Required action: The expected output is each line below containing "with", copied in full.

Dataset section:
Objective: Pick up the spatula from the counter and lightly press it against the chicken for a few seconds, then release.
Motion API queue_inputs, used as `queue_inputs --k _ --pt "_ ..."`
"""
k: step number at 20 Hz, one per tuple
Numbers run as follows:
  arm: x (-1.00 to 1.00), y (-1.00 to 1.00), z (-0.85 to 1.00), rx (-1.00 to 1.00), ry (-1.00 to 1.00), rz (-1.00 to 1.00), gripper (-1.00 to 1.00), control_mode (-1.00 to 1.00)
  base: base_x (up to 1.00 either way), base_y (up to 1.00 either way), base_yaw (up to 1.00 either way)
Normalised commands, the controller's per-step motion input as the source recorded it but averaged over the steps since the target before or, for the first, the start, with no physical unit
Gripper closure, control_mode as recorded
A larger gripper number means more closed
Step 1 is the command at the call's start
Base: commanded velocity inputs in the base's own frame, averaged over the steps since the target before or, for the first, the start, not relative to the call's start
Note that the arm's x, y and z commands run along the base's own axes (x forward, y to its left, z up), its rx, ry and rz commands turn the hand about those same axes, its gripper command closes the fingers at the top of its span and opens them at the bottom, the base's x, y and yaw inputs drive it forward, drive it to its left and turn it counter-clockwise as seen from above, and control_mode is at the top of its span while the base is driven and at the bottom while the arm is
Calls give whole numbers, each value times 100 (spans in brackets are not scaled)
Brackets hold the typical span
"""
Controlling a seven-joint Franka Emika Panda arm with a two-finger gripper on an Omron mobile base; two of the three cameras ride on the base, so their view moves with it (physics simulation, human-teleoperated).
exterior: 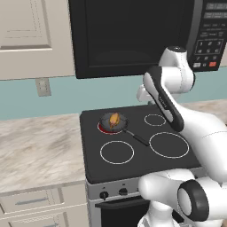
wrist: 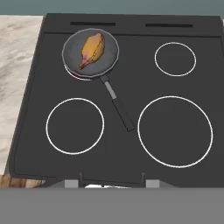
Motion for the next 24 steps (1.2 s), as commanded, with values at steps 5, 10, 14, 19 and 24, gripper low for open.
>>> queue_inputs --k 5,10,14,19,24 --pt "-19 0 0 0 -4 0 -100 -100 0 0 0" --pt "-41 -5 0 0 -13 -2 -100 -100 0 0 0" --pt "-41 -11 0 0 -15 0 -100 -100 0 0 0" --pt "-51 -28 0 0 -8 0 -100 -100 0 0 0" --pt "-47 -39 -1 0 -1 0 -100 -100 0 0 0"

Response to this task:
Normalised commands, the controller's per-step motion input as the source recorded it but averaged over the steps since the target before or, for the first, the start, with no physical unit
Controlling a seven-joint Franka Emika Panda arm with a two-finger gripper on an Omron mobile base; two of the three cameras ride on the base, so their view moves with it (physics simulation, human-teleoperated).
Motion for the next 24 steps (1.2 s), as commanded, with values at steps 5, 10, 14, 19 and 24, gripper low for open.

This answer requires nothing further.